Many likely culprits were singled out about that election: historically large numbers of undecided and third-party voters, too few pollsters weighting samples for response bias by education, a lack of state-level polls late in the race when events caused significant movement toward Donald Trump. As of now, none appear applicable to this cycle. Even well-respected state-level polls from the New York Times/Siena College and the Washington Post/ABC News were off by double digits, making it hard to shake the feeling that the entire industry may be dealing with more fundamental, structural problems. Are conventional methods disproportionately failing to reach the disaffected, distrusting voters most drawn to Trump’s brand of right-wing populism, underestimating their likelihood of turning out to vote, or both? Knowing more about the campaigns’ internal polls, which may have used different assumptions, along with final updated voter files will eventually help answer some of these questions.

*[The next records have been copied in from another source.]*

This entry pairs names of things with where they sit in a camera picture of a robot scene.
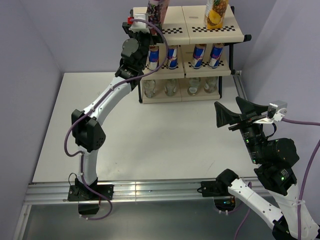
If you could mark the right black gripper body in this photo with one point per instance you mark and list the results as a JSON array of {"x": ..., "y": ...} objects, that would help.
[{"x": 252, "y": 134}]

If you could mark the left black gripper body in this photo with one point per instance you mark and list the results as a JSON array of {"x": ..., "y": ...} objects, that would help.
[{"x": 145, "y": 40}]

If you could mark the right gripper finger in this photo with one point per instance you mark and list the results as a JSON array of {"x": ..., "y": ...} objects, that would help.
[
  {"x": 249, "y": 108},
  {"x": 224, "y": 116}
]

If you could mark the energy drink can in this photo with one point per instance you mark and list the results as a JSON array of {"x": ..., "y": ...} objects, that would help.
[
  {"x": 153, "y": 57},
  {"x": 198, "y": 54},
  {"x": 172, "y": 57}
]

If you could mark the blue carton maroon side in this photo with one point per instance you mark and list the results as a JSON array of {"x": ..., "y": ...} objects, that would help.
[{"x": 156, "y": 11}]

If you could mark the clear bottle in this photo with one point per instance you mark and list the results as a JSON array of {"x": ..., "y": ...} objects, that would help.
[
  {"x": 149, "y": 87},
  {"x": 210, "y": 84},
  {"x": 170, "y": 87},
  {"x": 193, "y": 85}
]

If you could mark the energy drink can hidden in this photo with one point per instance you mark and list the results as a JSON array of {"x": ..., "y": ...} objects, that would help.
[{"x": 215, "y": 55}]

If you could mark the blue carton yellow side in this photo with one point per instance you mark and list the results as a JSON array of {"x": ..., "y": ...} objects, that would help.
[{"x": 215, "y": 12}]

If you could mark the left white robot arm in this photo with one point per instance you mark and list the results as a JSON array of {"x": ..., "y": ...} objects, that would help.
[{"x": 86, "y": 124}]

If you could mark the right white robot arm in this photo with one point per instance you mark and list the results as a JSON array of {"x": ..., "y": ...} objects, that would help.
[{"x": 290, "y": 220}]

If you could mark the beige three-tier shelf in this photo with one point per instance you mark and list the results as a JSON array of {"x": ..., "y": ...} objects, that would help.
[{"x": 183, "y": 26}]

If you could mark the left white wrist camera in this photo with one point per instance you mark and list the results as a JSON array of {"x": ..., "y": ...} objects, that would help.
[{"x": 138, "y": 23}]

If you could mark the aluminium side rail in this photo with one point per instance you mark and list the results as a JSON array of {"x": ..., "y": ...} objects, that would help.
[{"x": 240, "y": 85}]

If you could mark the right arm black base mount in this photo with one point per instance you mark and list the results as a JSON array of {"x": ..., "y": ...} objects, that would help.
[{"x": 213, "y": 188}]

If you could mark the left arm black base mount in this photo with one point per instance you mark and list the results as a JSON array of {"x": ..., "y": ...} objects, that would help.
[{"x": 100, "y": 192}]

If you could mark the aluminium front rail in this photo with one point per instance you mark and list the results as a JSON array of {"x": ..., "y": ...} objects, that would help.
[{"x": 54, "y": 193}]

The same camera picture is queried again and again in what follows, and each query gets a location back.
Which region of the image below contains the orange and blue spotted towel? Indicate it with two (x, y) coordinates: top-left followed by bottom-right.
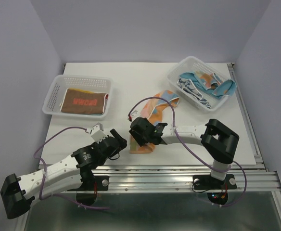
(129, 90), (179, 154)

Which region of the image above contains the red and brown towel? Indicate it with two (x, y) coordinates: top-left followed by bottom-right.
(60, 88), (108, 115)

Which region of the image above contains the yellow and blue towel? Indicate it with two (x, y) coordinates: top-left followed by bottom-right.
(81, 89), (110, 114)

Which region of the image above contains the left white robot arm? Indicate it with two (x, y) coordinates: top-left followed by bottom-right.
(0, 129), (127, 219)

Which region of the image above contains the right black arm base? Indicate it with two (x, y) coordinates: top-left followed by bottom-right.
(191, 174), (237, 206)

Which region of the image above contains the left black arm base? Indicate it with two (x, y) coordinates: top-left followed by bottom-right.
(76, 175), (109, 206)

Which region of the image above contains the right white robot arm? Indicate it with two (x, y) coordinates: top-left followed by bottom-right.
(129, 117), (240, 188)

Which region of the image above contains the left white plastic basket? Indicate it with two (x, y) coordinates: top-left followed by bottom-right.
(42, 75), (114, 120)

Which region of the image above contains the white plastic basket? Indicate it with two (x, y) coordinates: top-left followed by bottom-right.
(42, 75), (114, 120)
(166, 56), (230, 113)

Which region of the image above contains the white and blue printed towel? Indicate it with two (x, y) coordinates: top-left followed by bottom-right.
(177, 77), (211, 109)

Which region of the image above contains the light blue patterned towel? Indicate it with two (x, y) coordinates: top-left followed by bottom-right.
(179, 71), (237, 100)

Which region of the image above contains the right white plastic basket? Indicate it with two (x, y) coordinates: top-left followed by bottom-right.
(166, 56), (230, 113)

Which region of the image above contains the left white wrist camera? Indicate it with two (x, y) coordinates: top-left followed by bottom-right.
(85, 123), (106, 143)

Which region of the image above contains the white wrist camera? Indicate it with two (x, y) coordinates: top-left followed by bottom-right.
(85, 123), (106, 143)
(128, 110), (140, 122)

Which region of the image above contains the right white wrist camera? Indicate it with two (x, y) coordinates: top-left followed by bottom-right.
(128, 110), (140, 122)

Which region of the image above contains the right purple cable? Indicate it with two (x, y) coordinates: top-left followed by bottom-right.
(128, 97), (248, 208)

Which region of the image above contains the purple cable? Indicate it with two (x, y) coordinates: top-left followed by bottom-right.
(128, 97), (248, 208)
(33, 126), (110, 210)

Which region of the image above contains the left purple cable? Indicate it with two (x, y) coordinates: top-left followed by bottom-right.
(33, 126), (110, 210)

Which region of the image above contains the aluminium rail frame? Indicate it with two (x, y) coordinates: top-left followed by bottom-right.
(15, 62), (281, 231)

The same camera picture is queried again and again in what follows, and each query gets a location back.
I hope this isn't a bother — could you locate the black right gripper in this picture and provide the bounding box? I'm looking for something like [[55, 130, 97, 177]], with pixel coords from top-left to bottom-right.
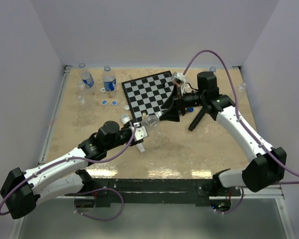
[[159, 84, 206, 122]]

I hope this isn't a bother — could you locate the crushed clear bottle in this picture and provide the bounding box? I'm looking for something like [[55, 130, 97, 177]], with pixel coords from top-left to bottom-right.
[[236, 82, 247, 97]]

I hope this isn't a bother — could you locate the clear bottle without label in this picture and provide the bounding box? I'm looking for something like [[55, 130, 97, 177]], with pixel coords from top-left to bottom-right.
[[183, 82, 192, 93]]

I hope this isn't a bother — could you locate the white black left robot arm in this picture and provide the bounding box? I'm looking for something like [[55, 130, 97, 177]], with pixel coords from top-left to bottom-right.
[[0, 121, 142, 219]]

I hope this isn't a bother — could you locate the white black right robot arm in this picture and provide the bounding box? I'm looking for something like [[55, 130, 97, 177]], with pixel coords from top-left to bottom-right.
[[160, 71, 287, 196]]

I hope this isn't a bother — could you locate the standing Pepsi bottle right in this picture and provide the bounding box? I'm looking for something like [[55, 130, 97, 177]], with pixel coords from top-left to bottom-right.
[[103, 65, 116, 98]]

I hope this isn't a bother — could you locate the standing pepsi bottle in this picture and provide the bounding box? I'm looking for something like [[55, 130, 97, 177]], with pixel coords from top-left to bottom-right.
[[103, 65, 116, 98], [78, 62, 94, 89]]

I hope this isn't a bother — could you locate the clear unlabelled plastic bottle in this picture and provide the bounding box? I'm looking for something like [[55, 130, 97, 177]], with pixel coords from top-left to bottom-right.
[[77, 96, 86, 105]]

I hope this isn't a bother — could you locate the standing Pepsi bottle left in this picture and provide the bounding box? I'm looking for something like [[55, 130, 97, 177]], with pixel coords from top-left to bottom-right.
[[78, 62, 94, 89]]

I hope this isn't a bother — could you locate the white toy microphone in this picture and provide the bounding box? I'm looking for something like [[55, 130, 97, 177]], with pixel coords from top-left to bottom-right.
[[121, 114, 145, 153]]

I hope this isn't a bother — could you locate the black and silver chessboard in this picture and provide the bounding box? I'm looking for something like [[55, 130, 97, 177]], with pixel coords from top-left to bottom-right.
[[122, 71, 174, 122]]

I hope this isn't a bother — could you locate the black toy microphone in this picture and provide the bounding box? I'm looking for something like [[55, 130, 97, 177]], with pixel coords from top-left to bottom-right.
[[188, 108, 206, 131]]

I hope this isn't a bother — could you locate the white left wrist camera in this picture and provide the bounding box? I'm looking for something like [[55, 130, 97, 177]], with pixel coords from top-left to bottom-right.
[[129, 123, 148, 141]]

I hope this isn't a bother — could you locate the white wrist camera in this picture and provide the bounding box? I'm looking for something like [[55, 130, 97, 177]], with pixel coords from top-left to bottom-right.
[[129, 123, 148, 141], [171, 72, 186, 87]]

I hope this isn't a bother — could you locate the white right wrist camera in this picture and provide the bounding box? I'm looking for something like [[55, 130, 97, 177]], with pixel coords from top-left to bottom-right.
[[171, 72, 186, 87]]

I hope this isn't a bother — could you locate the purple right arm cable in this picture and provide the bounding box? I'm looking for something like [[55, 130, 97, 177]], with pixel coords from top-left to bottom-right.
[[184, 49, 299, 185]]

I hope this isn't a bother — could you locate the small clear bottle near wall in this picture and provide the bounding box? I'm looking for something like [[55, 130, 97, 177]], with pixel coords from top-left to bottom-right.
[[77, 81, 86, 95]]

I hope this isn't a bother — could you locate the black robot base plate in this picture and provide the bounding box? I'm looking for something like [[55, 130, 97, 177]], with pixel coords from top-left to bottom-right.
[[63, 178, 242, 207]]

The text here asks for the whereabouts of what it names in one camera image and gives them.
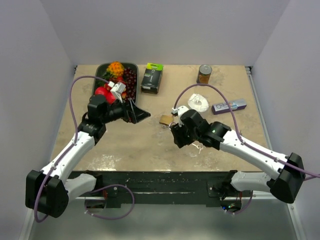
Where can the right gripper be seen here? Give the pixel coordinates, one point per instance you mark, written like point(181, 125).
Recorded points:
point(177, 130)

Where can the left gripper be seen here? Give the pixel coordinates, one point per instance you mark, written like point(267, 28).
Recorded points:
point(133, 114)

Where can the silver keys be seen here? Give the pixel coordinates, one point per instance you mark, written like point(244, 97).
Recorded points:
point(199, 147)

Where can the large brass padlock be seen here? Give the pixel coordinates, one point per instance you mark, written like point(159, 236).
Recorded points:
point(167, 121)

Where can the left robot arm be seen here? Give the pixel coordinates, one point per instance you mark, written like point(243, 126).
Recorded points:
point(49, 190)

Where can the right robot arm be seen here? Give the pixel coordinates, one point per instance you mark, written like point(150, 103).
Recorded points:
point(280, 174)

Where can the red apple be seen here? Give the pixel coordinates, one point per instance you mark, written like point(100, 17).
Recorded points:
point(106, 93)

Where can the black green razor box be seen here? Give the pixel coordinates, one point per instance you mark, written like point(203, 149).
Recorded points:
point(152, 77)

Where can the white toilet paper roll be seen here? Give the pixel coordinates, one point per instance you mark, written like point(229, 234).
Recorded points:
point(199, 103)

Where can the dark red grapes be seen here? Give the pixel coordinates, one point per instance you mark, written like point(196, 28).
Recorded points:
point(130, 78)

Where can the red strawberries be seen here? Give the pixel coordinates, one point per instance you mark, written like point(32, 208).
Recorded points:
point(116, 80)

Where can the orange flower bunch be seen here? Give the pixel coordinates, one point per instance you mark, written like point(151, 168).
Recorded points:
point(115, 69)

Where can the grey fruit tray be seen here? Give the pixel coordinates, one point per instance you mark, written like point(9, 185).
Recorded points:
point(101, 73)

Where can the orange label tin can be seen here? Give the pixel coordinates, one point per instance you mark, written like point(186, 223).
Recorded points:
point(204, 74)

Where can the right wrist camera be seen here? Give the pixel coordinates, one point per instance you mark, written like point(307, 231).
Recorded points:
point(177, 112)

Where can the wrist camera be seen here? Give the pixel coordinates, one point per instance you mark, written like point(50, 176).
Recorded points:
point(177, 112)
point(117, 89)

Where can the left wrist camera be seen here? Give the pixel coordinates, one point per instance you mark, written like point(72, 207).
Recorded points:
point(117, 89)

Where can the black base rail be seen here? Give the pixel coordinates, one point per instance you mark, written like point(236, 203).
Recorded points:
point(209, 188)

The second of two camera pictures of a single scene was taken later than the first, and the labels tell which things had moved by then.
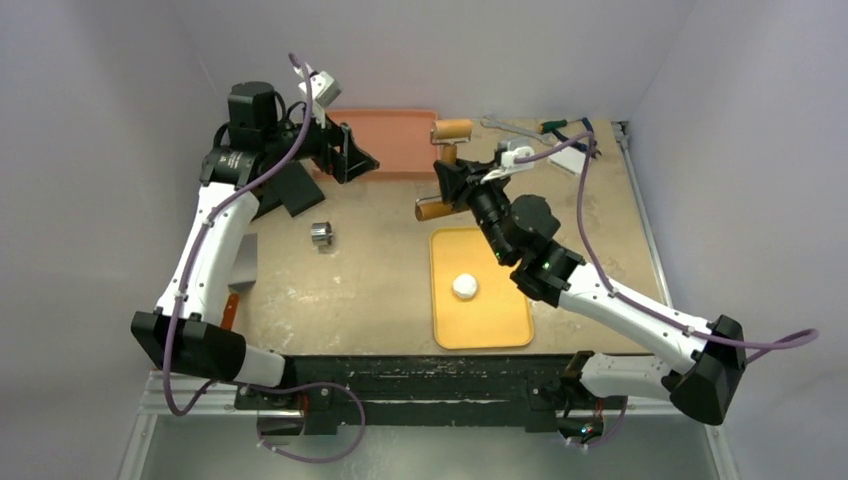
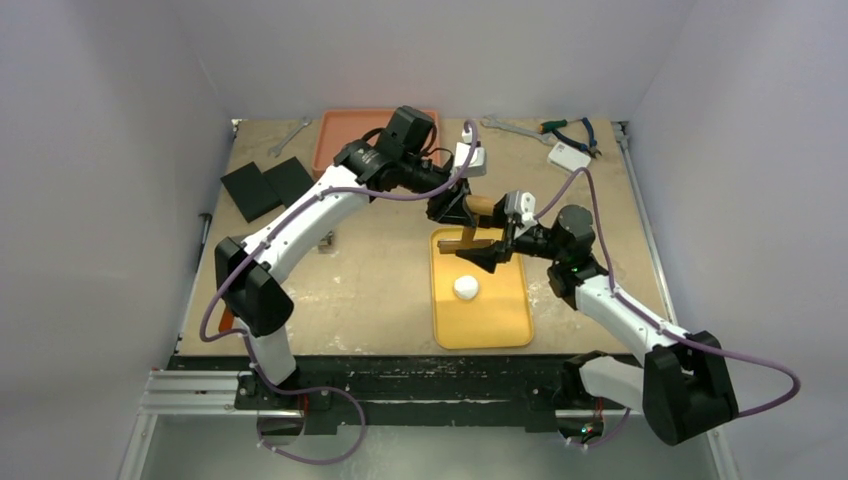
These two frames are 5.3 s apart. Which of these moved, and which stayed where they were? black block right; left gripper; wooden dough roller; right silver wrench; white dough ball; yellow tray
Moved: wooden dough roller; left gripper
Stayed: yellow tray; right silver wrench; black block right; white dough ball
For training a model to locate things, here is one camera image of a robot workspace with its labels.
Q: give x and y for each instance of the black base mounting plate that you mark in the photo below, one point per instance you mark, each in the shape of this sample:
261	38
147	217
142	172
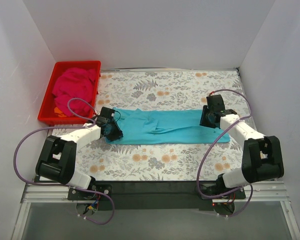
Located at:
153	195

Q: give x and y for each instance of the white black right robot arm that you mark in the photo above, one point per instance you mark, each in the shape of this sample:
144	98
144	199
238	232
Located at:
262	158

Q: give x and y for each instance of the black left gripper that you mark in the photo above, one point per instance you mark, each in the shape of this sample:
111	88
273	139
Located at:
115	130

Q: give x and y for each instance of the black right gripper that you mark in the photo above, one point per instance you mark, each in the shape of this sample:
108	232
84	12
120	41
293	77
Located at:
206	119

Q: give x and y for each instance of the magenta t shirt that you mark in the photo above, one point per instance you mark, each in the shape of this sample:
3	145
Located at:
73	90

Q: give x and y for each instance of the orange cloth in bin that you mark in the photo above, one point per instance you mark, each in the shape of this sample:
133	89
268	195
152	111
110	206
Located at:
59	113

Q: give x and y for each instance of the aluminium frame rail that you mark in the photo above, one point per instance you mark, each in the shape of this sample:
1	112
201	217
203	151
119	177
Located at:
155	210

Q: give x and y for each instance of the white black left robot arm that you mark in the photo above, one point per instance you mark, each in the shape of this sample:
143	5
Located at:
57	160

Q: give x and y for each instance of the turquoise t shirt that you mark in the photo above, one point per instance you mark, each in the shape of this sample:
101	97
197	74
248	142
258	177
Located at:
163	127

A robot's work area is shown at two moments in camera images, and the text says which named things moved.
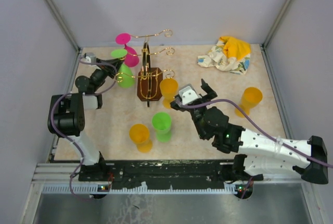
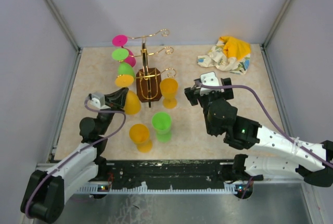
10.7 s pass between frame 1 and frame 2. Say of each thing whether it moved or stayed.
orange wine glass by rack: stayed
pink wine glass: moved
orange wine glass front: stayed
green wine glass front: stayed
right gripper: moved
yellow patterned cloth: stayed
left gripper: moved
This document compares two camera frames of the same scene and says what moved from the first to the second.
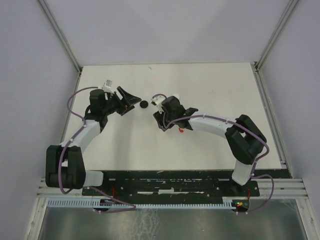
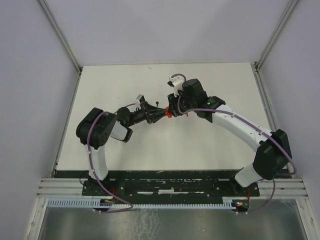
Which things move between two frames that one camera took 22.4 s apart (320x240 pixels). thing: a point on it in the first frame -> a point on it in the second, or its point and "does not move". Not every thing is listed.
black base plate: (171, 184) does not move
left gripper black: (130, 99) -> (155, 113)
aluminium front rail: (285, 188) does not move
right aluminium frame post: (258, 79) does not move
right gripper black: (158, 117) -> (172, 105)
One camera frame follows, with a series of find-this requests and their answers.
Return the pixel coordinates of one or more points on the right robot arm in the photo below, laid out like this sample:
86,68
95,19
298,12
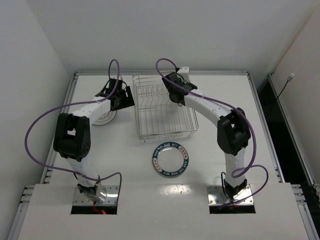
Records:
233,132

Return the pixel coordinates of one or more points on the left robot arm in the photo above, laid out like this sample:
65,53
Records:
72,139

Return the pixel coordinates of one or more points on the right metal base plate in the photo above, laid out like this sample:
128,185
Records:
216,197

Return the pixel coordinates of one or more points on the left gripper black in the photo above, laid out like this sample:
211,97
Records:
127,99

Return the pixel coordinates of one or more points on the dark teal rimmed plate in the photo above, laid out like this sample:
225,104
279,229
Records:
170,159

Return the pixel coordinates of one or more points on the metal base plate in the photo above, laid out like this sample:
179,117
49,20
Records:
111,195
216,197

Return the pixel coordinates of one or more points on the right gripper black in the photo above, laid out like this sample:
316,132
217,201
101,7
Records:
176,97

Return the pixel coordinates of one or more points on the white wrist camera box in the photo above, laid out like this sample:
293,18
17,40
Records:
184,73

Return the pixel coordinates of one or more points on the white plate teal rings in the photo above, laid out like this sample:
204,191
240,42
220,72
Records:
105,118

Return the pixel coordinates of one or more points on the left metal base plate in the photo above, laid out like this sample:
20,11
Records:
111,195

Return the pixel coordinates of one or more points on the metal wire dish rack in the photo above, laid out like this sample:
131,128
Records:
157,118

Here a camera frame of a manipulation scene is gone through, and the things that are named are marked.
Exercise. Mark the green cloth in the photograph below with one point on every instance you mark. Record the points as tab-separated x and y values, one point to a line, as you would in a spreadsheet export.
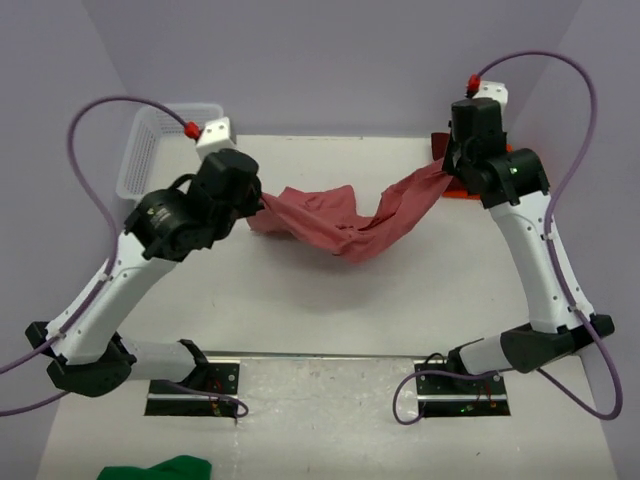
183	467

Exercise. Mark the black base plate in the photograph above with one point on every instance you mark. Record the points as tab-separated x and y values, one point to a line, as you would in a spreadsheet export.
444	397
222	378

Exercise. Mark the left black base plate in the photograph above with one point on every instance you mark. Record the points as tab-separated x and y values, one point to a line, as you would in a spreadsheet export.
222	378

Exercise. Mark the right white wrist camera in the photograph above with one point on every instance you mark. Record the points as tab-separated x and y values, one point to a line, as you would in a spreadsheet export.
493	90

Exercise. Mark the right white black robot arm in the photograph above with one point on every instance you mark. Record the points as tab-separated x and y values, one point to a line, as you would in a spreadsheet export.
514	189

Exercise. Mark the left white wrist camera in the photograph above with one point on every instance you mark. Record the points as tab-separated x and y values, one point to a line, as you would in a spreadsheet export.
216	135

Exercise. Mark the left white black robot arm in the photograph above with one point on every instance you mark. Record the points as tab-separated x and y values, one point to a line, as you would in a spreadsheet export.
88	356

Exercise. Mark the folded orange shirt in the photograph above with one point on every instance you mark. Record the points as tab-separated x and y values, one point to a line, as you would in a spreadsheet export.
460	192

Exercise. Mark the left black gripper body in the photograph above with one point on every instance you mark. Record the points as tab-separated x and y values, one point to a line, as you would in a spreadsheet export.
248	209

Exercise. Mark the pink t shirt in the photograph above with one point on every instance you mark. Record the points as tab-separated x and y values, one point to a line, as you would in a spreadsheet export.
328	220

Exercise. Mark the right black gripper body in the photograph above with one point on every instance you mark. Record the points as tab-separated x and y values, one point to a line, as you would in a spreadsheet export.
453	161

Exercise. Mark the white plastic basket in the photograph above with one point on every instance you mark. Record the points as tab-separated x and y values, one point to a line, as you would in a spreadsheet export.
152	133

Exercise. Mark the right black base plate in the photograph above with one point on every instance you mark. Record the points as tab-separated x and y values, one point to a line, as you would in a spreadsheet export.
444	397

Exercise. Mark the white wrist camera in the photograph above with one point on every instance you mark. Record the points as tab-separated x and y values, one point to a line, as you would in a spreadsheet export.
216	135
493	90

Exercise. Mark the folded dark red shirt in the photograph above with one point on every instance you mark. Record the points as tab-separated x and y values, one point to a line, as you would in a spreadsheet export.
439	143

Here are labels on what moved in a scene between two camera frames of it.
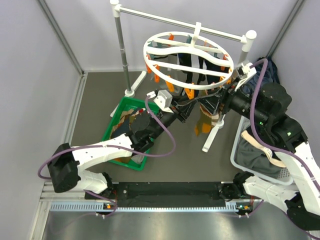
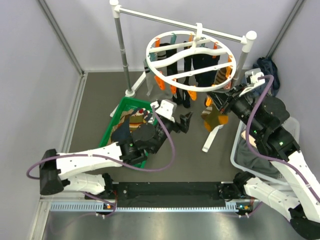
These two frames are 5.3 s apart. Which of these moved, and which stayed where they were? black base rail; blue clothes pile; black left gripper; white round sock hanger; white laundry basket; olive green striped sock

It should be underscored that some polls did hold up exceptionally well. On the eve of the election, venerated Iowa pollster Ann Selzer released results that previewed the eventual outcome almost exactly, showing Republicans holding on to a much larger share of voters than almost any other reputable pollster. Results were often explained away as an outlierThe New York Times told its anxious readers to “put it in perspective” as “only one poll.” Such advice may be eminently reasonable, but this year the flaws in that approach have been laid bare.

“In averages we trust” has become a mantra for many political journalists trying to avoid overemphasizing any single error-prone survey estimate. But averaging polls only helps correct for random sampling-induced error; it does not help if results are collectively skewed due to faulty methods, modeling assumptions, or “herding.” In a polling landscape where best practices are legitimately in flux and where grifters and opportunists seek headlines to gin up publicity and exposure, averaging may lead to over-confidence about election outcomes that are in fact a lot more variable than suggested by sampling error alone.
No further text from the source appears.